The pig feed sector is likely to be the most affected with production estimated to decrease by – 5,6% compared to 2021 following the reductions in herd size / the number of sows or farmers leaving the business in some member states (MS).
Increased production costs and animal health issues such as African swine fever (ASF) is believed to be behind the change of heart by many pig farmers.
The situation is especially critical in Belgium (-11%), Denmark (-9%), Portugal (-8.4%), Germany (-8%), & Czech republic (-7,4%).
Netherlands and Belgium, on the other hand, continue to depopulate their pig herds to reduce agricultural environmental emissions, further exacerbating the problem.
The EU poultry feed sector will see a fall in production by -3,4% in 2022 compared to the previous year.

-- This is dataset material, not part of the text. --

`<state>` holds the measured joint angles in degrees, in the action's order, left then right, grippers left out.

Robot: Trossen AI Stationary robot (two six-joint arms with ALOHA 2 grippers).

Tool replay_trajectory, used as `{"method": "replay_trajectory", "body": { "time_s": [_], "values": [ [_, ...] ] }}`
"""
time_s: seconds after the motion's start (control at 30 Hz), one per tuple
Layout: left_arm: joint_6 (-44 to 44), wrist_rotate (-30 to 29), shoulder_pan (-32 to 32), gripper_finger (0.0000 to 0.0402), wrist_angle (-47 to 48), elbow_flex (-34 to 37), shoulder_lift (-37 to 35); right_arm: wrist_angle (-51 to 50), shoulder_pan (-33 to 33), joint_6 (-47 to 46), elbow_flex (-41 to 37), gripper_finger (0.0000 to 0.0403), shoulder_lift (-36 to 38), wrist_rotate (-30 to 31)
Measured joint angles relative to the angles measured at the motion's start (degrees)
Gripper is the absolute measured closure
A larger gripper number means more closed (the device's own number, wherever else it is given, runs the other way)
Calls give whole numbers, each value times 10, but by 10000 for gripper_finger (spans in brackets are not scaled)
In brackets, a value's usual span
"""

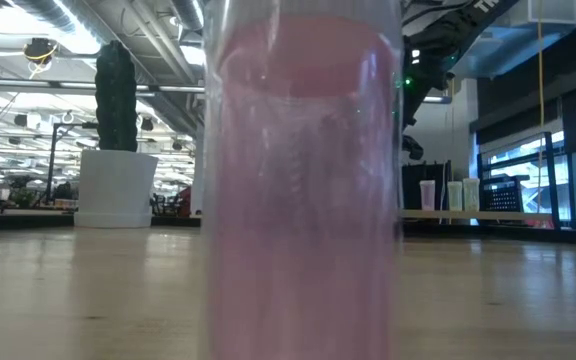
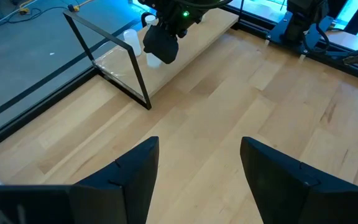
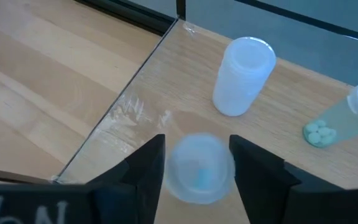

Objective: Pick and place medicine bottles onto shelf by color
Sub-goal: Put the left transparent pill bottle on the shelf aligned with the other transparent pill bottle

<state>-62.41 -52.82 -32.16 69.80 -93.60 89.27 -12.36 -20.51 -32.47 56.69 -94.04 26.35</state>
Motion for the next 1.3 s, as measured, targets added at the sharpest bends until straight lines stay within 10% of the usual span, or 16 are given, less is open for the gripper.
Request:
{"method": "replay_trajectory", "body": {
  "time_s": [0.9,1.3],
  "values": [
    [0,45,0,182,0,0,0,-45,0,45,66,177,5,6],
    [0,43,0,182,0,0,0,-183,46,119,105,178,132,65]
  ]
}}
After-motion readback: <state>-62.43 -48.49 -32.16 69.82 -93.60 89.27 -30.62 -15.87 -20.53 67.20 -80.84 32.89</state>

FEFAC has attributed the decline to avian influenza spreading across the EU where FR, BE, IT & HU are particularly hard-hit countries.
Farmers, following increased costs of production (feed, energy, packaging) for both eggs and poultry meat, are also postponing new production cycles/flock rotations.
The EU trade policy offering temporary “zero tariff, zero quota” access for Ukrainian products entering the EU may have also partly contributed to the declines as they allowed for significant imports of poultry meat and eggs in July and August.
Finally, due to inflation pressures on disposable incomes, farmers have difficulties selling high-value products like organic and free-range, FEFAC observed.
The cattle feed production is projected to decrease by – 1.3% compared to the previous year despite increased sales of compound feed over the summer months when grass yield has been negatively impacted in the EU (especially FR, DE, Benelux and Southern Europe).
Farmers have reduced their herds / shortened lactation cycles both to respond to green policies / and to reduce feed usage.